* Goal of the exercise *
Each record below is to be copied exactly; the pictures are to be omitted.
******
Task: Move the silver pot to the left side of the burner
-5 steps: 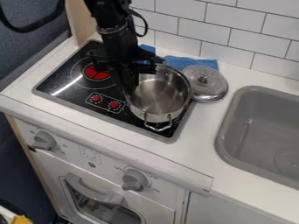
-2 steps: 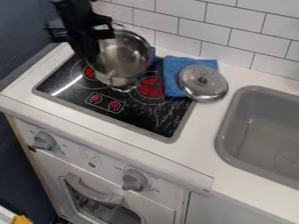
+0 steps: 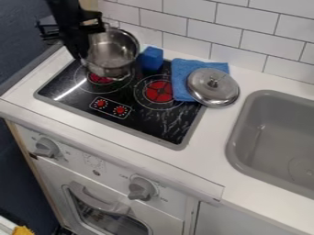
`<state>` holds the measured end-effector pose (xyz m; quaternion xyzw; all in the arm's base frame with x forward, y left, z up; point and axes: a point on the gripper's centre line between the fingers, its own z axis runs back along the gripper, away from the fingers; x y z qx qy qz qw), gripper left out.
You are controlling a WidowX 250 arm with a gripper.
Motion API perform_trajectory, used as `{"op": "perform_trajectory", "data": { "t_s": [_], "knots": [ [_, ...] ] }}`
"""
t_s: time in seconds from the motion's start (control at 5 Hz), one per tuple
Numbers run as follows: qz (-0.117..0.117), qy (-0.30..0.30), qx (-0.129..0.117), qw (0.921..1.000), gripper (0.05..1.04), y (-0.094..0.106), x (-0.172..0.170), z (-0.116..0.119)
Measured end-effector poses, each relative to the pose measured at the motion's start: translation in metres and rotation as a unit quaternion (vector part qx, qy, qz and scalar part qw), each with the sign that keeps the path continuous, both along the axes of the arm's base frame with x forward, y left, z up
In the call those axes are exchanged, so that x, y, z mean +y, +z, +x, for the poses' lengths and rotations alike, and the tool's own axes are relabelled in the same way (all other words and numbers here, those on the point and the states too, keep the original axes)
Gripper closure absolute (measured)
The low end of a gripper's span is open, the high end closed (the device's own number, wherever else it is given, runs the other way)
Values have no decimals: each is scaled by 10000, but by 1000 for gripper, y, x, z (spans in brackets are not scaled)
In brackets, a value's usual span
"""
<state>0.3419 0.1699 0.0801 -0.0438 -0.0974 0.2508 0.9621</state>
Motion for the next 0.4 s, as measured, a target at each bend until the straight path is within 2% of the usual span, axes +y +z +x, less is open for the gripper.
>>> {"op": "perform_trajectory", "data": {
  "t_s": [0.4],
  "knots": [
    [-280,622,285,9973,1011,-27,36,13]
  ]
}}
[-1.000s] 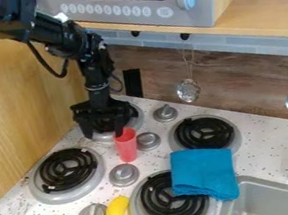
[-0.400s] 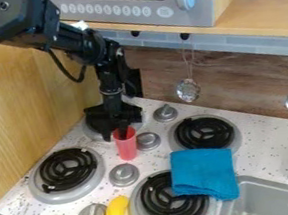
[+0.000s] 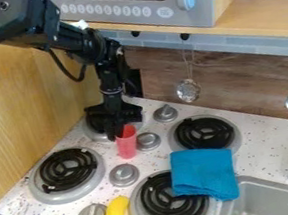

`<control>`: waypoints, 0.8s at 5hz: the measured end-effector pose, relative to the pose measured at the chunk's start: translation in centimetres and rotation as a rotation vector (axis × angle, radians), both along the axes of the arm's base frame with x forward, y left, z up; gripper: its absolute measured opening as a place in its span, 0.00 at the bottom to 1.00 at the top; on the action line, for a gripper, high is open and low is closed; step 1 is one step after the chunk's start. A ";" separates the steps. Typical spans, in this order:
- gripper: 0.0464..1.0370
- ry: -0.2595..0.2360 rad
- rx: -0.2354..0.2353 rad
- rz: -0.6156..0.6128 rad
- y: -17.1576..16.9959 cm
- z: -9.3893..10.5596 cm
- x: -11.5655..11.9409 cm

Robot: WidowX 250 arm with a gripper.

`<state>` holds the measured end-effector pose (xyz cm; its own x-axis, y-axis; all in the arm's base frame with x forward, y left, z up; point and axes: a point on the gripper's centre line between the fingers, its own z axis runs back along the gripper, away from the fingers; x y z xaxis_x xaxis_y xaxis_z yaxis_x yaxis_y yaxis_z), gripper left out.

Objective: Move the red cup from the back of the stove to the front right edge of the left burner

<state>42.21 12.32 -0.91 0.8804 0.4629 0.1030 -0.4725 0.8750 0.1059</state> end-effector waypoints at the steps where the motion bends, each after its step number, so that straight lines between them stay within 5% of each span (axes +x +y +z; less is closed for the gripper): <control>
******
* Task answer *
Task: Move the silver pot to the left side of the burner
-5 steps: 
-2 steps: 
+0 steps: 
`<state>` holds the measured end-effector pose (xyz m; quaternion xyzw; all in the arm's base frame with x forward, y left, z up; point and axes: a point on the gripper's centre line between the fingers, its own z axis runs back along the gripper, away from the fingers; x y z qx qy qz qw), gripper left out.
You are controlling a WidowX 250 arm with a gripper.
Motion API perform_trajectory, used as `{"op": "perform_trajectory", "data": { "t_s": [_], "knots": [ [_, ...] ] }}`
"""
t_s: time in seconds from the motion's start (control at 5 Hz), one per tuple
Numbers run as follows: qz (-0.117..0.117), qy (-0.30..0.30), qx (-0.129..0.117), qw (0.921..1.000), gripper (0.05..1.04), y (-0.094..0.106), x (-0.172..0.170), z (-0.116..0.119)
Measured end-effector poses, each relative to the pose measured at the motion's start: translation in metres and rotation as a unit quaternion (vector part qx, qy, qz and scalar part qw), each with the sign that keeps the path continuous, both along the axes of the arm's base frame with x forward, y left, z up
In the call those axes are exchanged, so that x, y, z mean +y, +z, +x, for the poses' lengths and rotations alike, and the tool's own axes are relabelled in the same way (all other words and numbers here, those on the point and the states too, keep the original axes)
Gripper closure absolute (measured)
The low end of a gripper's span is open, the high end closed (the device's own number, wherever else it is given, runs the other way)
Values have no decimals: each is scaled by 10000, but by 1000 for gripper, y, x, z (spans in brackets are not scaled)
In brackets, a value's usual span
"""
<state>0.3419 0.1699 0.0801 -0.0438 -0.0974 0.2508 0.9621</state>
Motion for the next 0.4 s, as measured, a target at each bend until the straight path is within 2% of the usual span, axes +y +z +x, less is open for the gripper.
>>> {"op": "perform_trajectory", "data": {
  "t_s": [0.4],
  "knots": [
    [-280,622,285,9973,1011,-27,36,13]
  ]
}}
[-1.000s] 
[-0.400s] 
[+0.000s] 

`<control>`: waypoints, 0.8s at 5hz: the measured end-effector pose, relative to the pose measured at the chunk's start: translation in centimetres and rotation as a rotation vector (axis × angle, radians), both along the axes of the arm's base frame with x forward, y left, z up; gripper: its absolute measured opening as a place in its span, 0.00 at the bottom to 1.00 at the top; on the action line, for a gripper, high is open and low is closed; step 1 is one step after the chunk's start. A ";" separates the steps. Typical spans, in this order:
- gripper: 0.0464..1.0370
- ry: -0.2595..0.2360 rad
- rx: -0.2354..0.2353 rad
- rz: -0.6156..0.6128 rad
- y: -17.1576..16.9959 cm
- z: -9.3893..10.5596 cm
- x: -11.5655..11.9409 cm

Robot: WidowX 250 arm with a gripper.

`<state>` holds the measured end-effector pose (xyz cm; its own x-axis, y-axis; all in the arm's base frame with x forward, y left, z up; point and axes: a point on the gripper's centre line between the fingers, its own z axis runs back along the gripper, away from the fingers; x y z xaxis_x xaxis_y xaxis_z yaxis_x yaxis_y yaxis_z), gripper left out.

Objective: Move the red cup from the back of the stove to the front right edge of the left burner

<state>42.21 12.32 -0.91 0.8804 0.4629 0.1030 -0.4725 0.8750 0.1059</state> end-effector waypoints at the steps where the motion bends, each after its step number, so that straight lines between them stay within 5% of each span (axes +x +y +z; less is closed for the gripper): <control>

No further output is required for this answer.